Authorization and authentication
Password authentication has become a legacy method as passwords are becoming more complex and difficult to enter. We’ll be seeing new methods pretty soon and those will leverage biometric authentication:
- Fingerprints. Now fingerprints have become available not only on flagship devices. The tech is mature and easy to use.
- Retina. This tech has yet to prove itself in mobiles, so we’ll see how it fares in the coming years.
- Facial traits. iPhone X is the first mobile to have implemented this method.
But the above three methods are basically limited to mobiles. What about desktops/laptops?
It’s quite obvious: voice prints. They are possible with any device that has a microphone.
The process will be something like this. During the initial setup, you repeat a secret word multiple times and the system recognizes your voice. Then each time you want to authorize you say the word aloud. You get a short security code via SMS that you enter to login (2 factor authentication).
In a nutshell, the login process will become more secure and user friendly. However, I’d probably leave the good ol’ strong password as a failover method for logging in. By strong I mean really strong: 16+ characters.
Let’s now think about the ways to increase productivity, improve multitasking ability and make it even more user-friendly.
So, voice is a natural means for us humans to communicate and collaborate. As the tech becomes more powerful, voice control is becoming increasingly popular. This is partially due to mobiles replacing computers for work, communication and entertainment.
So, where would I like to see voice input in remote desktop tools, apart from authentication?
Voice-controlled intelligent assistants
I would love remote desktop tools to come with a voice-driven intelligent assistant:
- It would work with any OS, regardless of whether it’s voice-controlled out of the box.
- I should be able to operate specific (“find file”, “open application”) and more general (“make update”, “do a virus check”) voice commands.
- If the system requires additional details or there are doubts or big consequences ahead, then the system should ask for details or confirmations.
- If I’m supporting a computer user, then the system should be able to highlight elements on the screen that I’m referring the remote user to: applications, buttons and other controls.
Okay, here I may be running quite a few years ahead, but I’d like more advanced features like these:
- System should be able to recognize typical problems from a spoken description by the end user.
- System should offer problem solution and visually highlight appropriate elements on the screen.
Smart alerts and smart response
As a consumer, I’d love to respond to smart alerts immediately with voice, telling the system what to do when disk is full, CPU overheats, outgoing traffic is too intense, etc.
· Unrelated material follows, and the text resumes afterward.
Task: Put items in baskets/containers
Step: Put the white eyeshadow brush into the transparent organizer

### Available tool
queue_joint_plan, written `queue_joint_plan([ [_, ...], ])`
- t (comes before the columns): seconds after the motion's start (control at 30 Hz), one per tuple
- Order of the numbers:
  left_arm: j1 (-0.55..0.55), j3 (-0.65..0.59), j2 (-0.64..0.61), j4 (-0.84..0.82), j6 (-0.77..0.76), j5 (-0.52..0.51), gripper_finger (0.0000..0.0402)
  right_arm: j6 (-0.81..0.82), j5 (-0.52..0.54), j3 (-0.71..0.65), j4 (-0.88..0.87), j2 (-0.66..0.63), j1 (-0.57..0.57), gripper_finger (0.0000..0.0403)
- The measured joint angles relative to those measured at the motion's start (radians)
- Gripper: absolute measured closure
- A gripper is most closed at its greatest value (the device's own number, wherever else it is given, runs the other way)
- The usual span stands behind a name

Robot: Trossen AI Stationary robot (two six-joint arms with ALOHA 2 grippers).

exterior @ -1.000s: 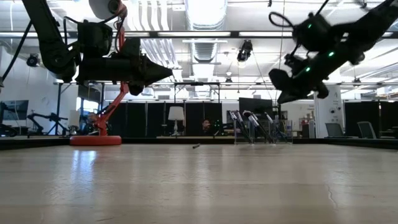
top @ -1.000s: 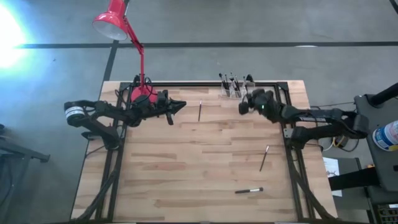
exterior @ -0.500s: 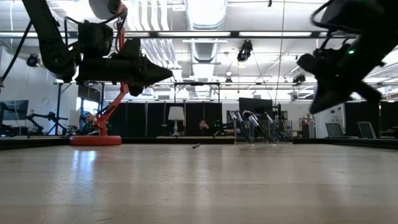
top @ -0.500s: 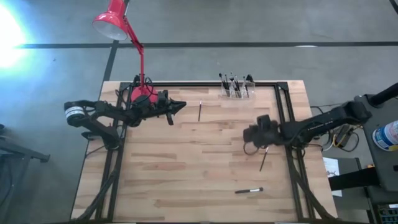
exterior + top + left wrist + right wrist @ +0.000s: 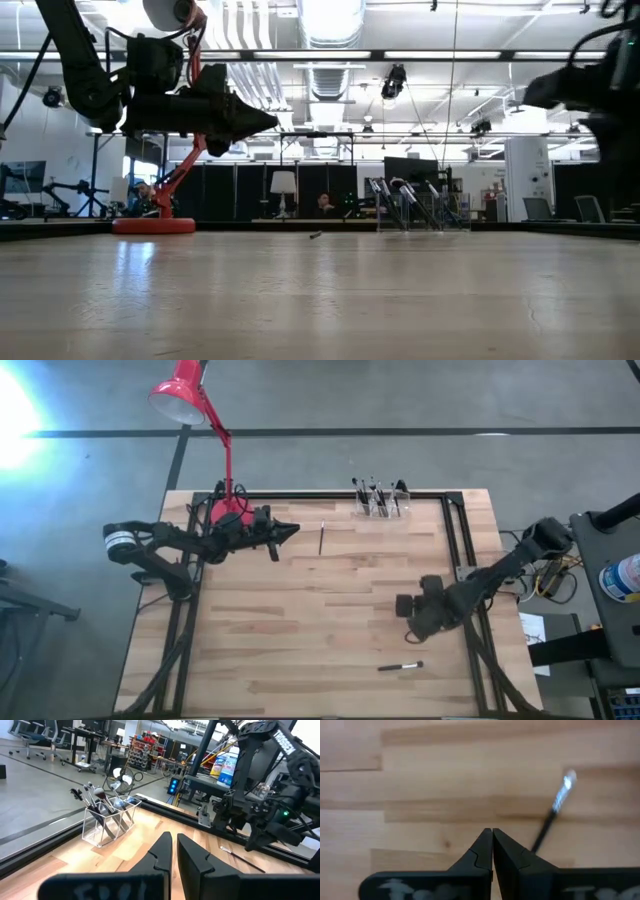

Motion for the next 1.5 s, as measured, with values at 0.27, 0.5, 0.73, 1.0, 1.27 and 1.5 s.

The systems learns my typical course of action and then prompts what to do.
The new features that I mentioned are aimed at higher productivity or ease of use. This is achieved through biometric authentication hardware and software and the use of machine learning tech: voice recognition and intelligent assistants. For remote desktop tools, while achieving the above two objectives, new features will improve multitasking ability. Which means they are well-suited not only for casual users, but also professionals: call center operators and system administrators. So, maybe we will see these features first in professional RMM tools (remote monitoring and management) like Labtech or Kaseya. Then some of these features will find their into consumer products like Teamviewer or RemotePC.